No entanto, mais ou menos na mesma época, Locke enfrentava sérios problemas de infra-estrutura.
Havia falhas no seu sistema de saneamento básico e os seus moradores ainda não eram proprietários dos terrenos onde foram construídas as suas casas e lojas – tanto imigrantes da China como jovens sem origem chinesa.
A Autoridade de Habitação e Revitalização de Sacramento (SHRA) interveio no assunto em 2004. A agência comprou e subdividiu o terreno, fez reparos significativos e vendeu a cidade de volta aos seus residentes.
Foi assim que, com a ajuda da SHRA, os residentes originais de Locke e seus descendentes puderam finalmente receber a propriedade das terras onde viveram por gerações.
A cidade e seus museus
Hoje, muitas das construções originais de Locke ainda estão em uso.
O antigo casino é agora o Museu Dai Loy. Exibe as mesas onde foram disputados jogos chineses como Pai Gow, Fan Tan e a loteria chinesa, além de muitas fotos históricas.
A antiga pensão é agora uma museu que preserva ferramentas, roupas e outros artefatos chineses do início do século XX. A Escola Joe Shoong abriga o Museu da Escola Chinesa de Lockeonde os visitantes podem ver a sala de aula original e as carteiras usadas pelos alunos há 100 anos.
Ó Museu do Edifício Associado Jan Ying oferece uma sensação de antigo clube social, aberto apenas a imigrantes do sexo masculino de Zhongshan.
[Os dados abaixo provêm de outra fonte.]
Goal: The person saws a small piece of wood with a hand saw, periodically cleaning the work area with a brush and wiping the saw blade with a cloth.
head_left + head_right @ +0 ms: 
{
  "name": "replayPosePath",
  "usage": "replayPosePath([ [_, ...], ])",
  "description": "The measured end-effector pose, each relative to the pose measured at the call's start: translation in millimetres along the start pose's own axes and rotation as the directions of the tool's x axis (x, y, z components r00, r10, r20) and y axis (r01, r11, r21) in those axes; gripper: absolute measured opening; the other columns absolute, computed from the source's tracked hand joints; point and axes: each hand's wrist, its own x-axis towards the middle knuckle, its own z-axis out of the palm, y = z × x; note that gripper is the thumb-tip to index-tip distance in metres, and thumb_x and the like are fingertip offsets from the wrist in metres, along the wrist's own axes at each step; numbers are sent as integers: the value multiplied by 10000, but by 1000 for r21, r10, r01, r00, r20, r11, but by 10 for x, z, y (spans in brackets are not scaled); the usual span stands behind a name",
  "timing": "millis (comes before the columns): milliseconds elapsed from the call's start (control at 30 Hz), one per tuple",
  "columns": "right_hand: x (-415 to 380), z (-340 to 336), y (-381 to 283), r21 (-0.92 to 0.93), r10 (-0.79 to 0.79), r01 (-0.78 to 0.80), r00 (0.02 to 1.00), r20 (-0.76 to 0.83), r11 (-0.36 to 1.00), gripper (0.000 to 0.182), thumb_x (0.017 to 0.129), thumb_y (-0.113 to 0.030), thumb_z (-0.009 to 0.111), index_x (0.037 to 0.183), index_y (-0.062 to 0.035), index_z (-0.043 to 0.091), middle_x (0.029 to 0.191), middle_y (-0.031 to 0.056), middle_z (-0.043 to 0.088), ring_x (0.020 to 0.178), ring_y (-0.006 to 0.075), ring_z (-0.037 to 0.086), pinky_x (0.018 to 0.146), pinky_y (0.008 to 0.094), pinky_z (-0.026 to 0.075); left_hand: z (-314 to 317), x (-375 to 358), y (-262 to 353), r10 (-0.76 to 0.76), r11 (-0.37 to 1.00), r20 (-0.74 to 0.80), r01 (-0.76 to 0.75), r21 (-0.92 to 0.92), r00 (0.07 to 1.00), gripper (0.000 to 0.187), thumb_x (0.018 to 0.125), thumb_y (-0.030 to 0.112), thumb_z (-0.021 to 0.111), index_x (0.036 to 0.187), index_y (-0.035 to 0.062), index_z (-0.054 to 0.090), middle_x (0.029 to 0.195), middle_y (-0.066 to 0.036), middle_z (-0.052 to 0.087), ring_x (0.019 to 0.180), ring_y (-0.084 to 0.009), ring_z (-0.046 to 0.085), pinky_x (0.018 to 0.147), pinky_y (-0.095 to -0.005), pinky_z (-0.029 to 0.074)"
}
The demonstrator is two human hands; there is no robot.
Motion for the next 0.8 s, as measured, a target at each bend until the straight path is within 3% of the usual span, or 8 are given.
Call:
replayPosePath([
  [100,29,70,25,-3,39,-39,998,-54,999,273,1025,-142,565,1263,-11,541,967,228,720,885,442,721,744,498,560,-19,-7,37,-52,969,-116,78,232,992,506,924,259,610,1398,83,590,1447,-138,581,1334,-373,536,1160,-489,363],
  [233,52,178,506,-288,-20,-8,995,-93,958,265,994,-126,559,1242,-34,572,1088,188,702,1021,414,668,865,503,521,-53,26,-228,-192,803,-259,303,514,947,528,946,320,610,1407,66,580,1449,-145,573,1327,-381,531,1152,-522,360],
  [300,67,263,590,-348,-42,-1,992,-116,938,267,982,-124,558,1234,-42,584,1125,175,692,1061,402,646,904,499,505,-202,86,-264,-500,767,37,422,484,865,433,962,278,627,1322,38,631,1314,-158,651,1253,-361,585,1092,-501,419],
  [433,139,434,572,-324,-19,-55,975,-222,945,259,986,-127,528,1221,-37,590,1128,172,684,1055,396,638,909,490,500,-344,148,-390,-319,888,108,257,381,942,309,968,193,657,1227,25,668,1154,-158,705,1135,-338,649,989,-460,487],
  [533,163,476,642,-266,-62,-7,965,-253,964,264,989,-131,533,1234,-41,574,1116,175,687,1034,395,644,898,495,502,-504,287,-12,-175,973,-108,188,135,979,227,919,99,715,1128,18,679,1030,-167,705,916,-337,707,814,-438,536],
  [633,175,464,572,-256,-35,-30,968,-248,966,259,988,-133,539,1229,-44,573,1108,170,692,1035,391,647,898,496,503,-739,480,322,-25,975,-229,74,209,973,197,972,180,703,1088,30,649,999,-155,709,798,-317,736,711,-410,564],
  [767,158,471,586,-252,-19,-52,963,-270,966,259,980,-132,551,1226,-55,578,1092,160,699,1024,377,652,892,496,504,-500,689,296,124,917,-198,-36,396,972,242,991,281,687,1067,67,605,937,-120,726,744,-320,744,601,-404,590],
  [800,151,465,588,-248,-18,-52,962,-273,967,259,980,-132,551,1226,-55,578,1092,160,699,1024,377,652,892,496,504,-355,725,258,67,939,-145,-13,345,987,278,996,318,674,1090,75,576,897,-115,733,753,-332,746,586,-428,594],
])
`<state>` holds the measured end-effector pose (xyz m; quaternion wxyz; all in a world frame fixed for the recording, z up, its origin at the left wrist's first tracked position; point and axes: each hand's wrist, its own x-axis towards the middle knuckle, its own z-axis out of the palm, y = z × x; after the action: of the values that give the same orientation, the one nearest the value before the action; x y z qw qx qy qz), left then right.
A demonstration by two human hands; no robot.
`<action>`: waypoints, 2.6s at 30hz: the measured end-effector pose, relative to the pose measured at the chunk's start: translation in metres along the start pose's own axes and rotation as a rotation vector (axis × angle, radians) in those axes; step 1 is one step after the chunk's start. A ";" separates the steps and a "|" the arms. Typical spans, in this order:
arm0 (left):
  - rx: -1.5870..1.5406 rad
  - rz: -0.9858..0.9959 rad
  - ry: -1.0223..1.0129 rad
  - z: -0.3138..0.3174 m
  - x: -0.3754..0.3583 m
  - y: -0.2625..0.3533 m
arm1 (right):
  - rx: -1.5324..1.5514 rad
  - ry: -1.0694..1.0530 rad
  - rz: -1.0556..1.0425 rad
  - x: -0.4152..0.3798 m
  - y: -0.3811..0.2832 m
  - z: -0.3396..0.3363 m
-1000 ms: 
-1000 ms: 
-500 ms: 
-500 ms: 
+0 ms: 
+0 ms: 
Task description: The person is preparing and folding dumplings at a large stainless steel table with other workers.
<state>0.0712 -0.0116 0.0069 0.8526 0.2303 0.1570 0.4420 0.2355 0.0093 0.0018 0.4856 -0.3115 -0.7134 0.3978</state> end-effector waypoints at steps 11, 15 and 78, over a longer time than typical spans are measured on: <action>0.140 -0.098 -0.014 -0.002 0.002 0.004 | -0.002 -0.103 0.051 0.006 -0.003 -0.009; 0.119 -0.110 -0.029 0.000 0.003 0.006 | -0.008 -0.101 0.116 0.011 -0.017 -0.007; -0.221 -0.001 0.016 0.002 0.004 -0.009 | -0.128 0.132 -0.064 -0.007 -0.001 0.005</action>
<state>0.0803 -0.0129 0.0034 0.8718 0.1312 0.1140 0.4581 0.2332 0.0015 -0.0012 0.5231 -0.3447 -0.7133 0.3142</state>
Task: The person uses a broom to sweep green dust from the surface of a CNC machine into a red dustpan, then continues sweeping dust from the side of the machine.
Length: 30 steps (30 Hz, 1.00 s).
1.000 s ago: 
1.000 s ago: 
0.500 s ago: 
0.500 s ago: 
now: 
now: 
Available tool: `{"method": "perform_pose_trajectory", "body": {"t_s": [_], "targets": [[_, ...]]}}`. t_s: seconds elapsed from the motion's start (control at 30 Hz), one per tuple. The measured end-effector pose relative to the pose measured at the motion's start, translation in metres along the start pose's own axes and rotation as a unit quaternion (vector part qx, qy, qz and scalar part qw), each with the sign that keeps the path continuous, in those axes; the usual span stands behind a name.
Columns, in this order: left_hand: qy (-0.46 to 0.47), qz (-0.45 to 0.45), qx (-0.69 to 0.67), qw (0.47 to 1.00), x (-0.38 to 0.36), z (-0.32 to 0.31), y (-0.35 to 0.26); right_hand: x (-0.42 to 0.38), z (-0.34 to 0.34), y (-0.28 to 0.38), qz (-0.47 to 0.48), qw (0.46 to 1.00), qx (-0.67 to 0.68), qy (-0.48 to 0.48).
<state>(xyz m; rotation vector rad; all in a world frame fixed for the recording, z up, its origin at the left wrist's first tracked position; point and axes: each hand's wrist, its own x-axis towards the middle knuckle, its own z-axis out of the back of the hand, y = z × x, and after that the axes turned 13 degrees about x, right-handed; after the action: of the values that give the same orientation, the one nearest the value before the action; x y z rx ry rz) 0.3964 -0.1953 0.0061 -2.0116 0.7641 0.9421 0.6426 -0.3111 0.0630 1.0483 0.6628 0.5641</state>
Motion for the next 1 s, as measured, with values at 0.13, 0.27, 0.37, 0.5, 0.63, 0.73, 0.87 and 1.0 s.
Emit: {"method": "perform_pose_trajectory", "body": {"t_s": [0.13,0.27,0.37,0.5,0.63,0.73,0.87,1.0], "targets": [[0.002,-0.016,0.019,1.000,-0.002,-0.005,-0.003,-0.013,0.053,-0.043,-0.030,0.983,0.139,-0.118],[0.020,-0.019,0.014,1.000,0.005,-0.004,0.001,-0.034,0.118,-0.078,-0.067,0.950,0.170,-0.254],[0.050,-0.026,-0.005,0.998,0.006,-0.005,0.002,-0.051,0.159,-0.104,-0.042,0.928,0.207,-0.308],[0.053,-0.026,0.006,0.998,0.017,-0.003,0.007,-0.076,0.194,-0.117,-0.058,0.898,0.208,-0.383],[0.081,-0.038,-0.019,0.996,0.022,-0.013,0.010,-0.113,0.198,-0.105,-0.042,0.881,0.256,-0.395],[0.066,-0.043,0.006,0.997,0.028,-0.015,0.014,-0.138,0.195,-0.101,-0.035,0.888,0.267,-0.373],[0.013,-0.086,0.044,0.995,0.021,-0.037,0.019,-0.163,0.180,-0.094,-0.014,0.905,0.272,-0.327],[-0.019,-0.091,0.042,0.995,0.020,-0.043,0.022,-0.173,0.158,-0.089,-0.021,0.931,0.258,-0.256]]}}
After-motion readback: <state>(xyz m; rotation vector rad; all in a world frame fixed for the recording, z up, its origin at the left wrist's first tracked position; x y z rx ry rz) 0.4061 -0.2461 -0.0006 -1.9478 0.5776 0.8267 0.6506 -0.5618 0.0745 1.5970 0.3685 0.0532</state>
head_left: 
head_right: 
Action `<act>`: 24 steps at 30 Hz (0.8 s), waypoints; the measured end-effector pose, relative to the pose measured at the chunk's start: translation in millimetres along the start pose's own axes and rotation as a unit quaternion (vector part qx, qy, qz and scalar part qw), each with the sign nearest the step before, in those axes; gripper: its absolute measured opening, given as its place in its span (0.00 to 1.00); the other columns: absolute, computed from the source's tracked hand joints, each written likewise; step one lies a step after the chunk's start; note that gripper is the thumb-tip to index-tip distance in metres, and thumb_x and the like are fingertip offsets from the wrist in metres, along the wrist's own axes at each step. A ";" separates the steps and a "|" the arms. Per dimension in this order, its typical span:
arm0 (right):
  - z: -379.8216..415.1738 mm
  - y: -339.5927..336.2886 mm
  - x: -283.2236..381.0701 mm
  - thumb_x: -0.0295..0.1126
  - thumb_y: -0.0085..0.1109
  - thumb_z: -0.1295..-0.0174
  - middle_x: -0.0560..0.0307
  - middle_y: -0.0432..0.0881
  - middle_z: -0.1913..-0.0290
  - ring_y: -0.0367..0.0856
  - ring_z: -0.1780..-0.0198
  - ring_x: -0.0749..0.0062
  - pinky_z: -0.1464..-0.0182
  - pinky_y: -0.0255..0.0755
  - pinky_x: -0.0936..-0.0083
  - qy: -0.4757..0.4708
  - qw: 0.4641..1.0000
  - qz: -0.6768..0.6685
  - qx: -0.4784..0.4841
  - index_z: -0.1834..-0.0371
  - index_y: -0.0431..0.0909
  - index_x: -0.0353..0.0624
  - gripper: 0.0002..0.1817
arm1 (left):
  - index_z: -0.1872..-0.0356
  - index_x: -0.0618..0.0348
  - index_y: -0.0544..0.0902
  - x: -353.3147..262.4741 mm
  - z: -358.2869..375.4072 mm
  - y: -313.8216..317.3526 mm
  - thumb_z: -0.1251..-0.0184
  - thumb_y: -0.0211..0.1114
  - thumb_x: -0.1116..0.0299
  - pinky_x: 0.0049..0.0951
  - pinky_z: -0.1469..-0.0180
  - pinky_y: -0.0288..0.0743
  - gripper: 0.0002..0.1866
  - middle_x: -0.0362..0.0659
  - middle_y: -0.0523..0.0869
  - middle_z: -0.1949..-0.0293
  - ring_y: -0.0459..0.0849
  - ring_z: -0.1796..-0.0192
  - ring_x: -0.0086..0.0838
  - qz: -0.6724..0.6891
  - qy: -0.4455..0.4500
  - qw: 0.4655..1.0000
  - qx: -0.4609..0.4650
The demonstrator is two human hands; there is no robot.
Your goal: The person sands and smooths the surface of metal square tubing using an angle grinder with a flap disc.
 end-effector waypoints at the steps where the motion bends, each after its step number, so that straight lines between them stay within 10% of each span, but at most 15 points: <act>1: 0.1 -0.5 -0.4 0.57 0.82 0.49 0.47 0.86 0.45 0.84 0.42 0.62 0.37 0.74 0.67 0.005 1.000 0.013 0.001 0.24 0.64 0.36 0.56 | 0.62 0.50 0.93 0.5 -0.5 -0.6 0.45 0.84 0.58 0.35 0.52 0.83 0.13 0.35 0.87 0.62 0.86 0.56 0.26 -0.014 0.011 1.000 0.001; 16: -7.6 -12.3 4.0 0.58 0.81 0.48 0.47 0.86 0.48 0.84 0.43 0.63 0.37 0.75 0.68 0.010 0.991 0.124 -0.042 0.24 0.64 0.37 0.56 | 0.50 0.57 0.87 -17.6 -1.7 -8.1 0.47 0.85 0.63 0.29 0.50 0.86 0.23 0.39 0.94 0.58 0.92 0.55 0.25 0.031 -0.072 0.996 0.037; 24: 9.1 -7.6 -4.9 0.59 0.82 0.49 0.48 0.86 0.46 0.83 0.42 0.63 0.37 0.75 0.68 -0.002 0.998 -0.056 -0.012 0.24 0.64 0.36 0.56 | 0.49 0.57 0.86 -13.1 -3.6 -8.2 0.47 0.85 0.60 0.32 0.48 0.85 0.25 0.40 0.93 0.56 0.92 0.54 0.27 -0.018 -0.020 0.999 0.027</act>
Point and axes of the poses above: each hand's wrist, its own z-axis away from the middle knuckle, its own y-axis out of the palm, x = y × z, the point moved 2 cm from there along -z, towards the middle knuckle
E o restaurante Todos os Wops Continua popular entre turistas e moradores locais até hoje. Foi o primeiro estabelecimento não chinês a abrir em Locke, em 1934. No local funcionava um restaurante construído pelo Bing em 1915.
Nas últimas décadas, as características únicas da cidade têm atraído muitos artistas. Eles se mudaram para as casas de madeira originais de Locke e formaram uma comunidade boêmia muito unida, com os poucos residentes originais e seus descendentes permanecendo na cidade.
De segunda a sexta, Locke é um lugar tranquilo. Mas, nos finais de semana, a cidade recebe um fluxo de turistas. Muitos deles chegam pela Estrada do Rio, paralela ao Rio Sacramento e um dos caminhos mais bonitos do Delta.
“As pessoas entendem o significado histórico de Locke”, diz o presidente da Fundação Locke, Stuart Walthall.
“Locke é um legado daqueles que enfrentaram o isolamento, a pobreza e a discriminação e conseguiram progredir. Locke proporcionou um lugar de refúgio num mundo que não era hospitaleiro e precisamos honrá-la.”
A Trilha da Montanha Dourada
Uma das melhores maneiras de visitar Locke é agendando um visita guiada com um especialista local.
Em 2022, a Fundação Locke e os descendentes dos primeiros residentes chineses do Delta da Califórnia abriram o Trilha Gam Saan. Com 4 km de extensão, a trilha liga o Hennigsen Parque de Lótus para o Parque Histórico Estadual Gold Discovery Marshall.
Leia a versão original deste relatório (em inglês) no site BBC Viagens.